TRY IT -> Each line from the beginning of the entries below through the line that includes "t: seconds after" must be returned exactly as given.

RECORDS FOR THE TASK below:

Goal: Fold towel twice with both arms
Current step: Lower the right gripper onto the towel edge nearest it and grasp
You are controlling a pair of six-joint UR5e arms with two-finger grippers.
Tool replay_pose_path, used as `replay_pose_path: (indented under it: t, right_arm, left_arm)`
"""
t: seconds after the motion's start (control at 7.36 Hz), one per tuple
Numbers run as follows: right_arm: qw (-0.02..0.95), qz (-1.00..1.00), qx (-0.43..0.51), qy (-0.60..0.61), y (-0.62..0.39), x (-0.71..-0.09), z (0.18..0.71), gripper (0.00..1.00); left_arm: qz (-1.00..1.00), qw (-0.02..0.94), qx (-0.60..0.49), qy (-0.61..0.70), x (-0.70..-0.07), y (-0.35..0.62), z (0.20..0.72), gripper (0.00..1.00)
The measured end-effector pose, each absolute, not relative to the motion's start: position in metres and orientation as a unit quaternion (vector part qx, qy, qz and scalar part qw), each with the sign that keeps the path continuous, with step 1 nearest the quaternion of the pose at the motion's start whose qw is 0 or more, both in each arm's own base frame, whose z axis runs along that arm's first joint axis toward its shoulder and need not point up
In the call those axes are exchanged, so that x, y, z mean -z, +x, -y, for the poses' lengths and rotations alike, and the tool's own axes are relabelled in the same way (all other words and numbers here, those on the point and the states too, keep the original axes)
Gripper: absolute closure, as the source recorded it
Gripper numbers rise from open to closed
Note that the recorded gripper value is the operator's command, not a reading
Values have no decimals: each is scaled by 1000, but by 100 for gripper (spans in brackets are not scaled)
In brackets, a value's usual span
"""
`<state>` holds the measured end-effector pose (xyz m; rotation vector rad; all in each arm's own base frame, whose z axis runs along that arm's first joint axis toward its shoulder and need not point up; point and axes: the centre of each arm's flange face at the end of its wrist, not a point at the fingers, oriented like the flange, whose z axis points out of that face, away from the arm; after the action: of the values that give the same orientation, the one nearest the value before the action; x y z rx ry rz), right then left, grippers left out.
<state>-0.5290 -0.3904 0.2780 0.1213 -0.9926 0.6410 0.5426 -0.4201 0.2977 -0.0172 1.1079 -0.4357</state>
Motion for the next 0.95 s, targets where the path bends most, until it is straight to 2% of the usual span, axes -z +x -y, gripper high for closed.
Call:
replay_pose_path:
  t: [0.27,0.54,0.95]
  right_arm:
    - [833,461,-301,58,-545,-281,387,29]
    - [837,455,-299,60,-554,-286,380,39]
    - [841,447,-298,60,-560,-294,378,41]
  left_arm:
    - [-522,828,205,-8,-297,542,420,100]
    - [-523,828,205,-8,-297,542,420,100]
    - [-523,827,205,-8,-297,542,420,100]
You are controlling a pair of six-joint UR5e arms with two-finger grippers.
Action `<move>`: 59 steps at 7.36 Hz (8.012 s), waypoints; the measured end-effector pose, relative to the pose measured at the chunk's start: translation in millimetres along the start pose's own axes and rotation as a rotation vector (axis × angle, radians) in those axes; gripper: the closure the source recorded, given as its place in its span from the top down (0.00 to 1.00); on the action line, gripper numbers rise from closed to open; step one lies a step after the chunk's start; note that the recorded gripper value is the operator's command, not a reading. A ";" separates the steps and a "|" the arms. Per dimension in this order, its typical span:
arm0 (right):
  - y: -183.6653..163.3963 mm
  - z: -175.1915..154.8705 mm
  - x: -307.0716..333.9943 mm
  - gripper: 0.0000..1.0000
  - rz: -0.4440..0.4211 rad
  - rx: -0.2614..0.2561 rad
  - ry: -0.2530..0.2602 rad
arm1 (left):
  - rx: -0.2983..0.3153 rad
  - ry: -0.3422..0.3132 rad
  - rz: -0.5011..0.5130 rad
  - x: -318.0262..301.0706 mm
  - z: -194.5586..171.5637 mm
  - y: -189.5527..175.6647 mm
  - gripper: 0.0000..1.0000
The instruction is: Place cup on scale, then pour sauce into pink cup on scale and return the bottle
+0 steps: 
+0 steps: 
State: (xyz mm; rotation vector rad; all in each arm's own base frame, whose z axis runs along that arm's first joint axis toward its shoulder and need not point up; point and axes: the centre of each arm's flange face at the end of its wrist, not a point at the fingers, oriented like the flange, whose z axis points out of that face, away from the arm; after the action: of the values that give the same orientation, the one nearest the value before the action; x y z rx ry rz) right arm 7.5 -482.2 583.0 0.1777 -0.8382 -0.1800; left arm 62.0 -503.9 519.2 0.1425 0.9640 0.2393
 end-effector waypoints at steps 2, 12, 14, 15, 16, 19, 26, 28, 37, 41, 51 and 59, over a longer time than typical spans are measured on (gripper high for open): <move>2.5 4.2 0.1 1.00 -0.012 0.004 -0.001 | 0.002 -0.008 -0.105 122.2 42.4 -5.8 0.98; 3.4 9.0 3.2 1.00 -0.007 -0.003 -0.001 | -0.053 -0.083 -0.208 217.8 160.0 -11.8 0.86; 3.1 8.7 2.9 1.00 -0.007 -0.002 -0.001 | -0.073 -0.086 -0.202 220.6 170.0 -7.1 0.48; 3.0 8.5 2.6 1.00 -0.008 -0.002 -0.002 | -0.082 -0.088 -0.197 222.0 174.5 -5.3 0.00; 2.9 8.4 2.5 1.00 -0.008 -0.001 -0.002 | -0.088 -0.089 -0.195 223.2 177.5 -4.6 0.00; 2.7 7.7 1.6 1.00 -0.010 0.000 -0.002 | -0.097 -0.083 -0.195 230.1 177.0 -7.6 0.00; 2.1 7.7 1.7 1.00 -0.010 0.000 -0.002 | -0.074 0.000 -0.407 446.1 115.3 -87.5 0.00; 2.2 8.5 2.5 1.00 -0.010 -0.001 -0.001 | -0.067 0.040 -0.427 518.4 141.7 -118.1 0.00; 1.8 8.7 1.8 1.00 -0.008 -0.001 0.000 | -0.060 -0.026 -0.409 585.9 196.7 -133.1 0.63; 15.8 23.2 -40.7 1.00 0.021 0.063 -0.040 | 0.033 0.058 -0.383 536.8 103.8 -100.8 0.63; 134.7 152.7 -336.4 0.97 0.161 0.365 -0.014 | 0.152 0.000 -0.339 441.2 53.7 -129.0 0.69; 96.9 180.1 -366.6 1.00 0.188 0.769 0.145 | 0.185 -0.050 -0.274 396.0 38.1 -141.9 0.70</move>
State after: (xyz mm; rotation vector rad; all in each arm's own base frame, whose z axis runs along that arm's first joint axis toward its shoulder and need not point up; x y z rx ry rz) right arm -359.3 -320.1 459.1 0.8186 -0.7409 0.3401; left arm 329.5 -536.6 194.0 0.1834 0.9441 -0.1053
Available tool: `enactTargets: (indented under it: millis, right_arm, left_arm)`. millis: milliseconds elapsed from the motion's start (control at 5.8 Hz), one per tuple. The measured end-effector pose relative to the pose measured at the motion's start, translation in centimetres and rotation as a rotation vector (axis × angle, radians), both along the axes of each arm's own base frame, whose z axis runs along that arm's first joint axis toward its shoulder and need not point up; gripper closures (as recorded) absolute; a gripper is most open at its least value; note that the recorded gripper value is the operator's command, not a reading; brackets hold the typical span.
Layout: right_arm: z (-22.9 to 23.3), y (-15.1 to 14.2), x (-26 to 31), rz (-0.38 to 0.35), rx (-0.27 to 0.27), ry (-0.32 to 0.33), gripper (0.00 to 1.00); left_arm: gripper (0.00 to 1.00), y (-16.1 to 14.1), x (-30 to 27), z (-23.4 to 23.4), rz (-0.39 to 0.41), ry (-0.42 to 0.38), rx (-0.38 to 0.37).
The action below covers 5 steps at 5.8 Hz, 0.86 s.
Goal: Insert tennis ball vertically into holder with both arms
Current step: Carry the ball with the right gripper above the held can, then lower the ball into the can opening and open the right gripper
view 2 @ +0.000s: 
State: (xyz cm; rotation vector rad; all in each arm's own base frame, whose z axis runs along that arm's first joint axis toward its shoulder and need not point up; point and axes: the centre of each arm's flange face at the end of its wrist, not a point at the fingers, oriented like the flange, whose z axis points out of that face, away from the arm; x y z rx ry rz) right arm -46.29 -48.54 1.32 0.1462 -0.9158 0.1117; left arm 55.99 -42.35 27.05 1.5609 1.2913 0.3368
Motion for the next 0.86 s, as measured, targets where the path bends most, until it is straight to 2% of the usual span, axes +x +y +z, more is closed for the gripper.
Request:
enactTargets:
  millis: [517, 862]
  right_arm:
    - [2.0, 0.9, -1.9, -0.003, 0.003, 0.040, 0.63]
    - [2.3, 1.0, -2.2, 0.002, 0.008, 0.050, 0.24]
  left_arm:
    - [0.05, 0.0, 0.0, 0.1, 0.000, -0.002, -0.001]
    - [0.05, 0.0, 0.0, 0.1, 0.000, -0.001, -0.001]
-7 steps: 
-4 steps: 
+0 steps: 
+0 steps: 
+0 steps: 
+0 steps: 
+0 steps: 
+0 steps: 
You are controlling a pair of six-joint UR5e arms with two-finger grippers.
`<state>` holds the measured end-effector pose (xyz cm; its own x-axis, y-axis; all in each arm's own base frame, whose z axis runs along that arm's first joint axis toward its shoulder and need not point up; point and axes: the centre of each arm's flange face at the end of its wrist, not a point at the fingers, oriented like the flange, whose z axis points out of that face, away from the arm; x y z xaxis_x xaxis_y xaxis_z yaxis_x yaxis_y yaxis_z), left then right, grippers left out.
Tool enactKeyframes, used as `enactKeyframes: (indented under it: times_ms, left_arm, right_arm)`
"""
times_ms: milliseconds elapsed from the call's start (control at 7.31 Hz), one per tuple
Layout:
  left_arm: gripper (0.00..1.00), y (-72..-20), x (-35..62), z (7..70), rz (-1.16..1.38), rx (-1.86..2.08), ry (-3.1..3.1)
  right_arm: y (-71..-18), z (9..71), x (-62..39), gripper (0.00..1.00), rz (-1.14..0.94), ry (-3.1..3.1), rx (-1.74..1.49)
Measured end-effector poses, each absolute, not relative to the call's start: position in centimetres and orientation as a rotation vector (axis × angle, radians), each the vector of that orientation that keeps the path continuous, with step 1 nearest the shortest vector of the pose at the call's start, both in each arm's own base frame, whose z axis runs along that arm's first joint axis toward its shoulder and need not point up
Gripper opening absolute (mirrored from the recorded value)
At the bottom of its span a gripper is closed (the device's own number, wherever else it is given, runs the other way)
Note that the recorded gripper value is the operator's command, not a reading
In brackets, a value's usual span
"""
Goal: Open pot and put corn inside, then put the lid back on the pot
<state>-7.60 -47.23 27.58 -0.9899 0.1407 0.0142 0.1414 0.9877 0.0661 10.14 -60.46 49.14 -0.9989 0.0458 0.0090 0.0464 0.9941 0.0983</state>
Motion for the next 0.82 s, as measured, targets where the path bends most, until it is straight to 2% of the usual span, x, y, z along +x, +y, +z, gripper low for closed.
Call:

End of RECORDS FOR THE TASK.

ANSWER TO THIS EXERCISE ->
Goal: Fold towel twice with both arms
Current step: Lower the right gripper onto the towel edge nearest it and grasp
You are controlling a pair of six-joint UR5e arms with two-finger grippers.
Tool replay_pose_path, used as `replay_pose_path: (indented under it: t, right_arm, left_arm)`
"""
t: seconds after the motion's start (control at 7.36 Hz), one per tuple

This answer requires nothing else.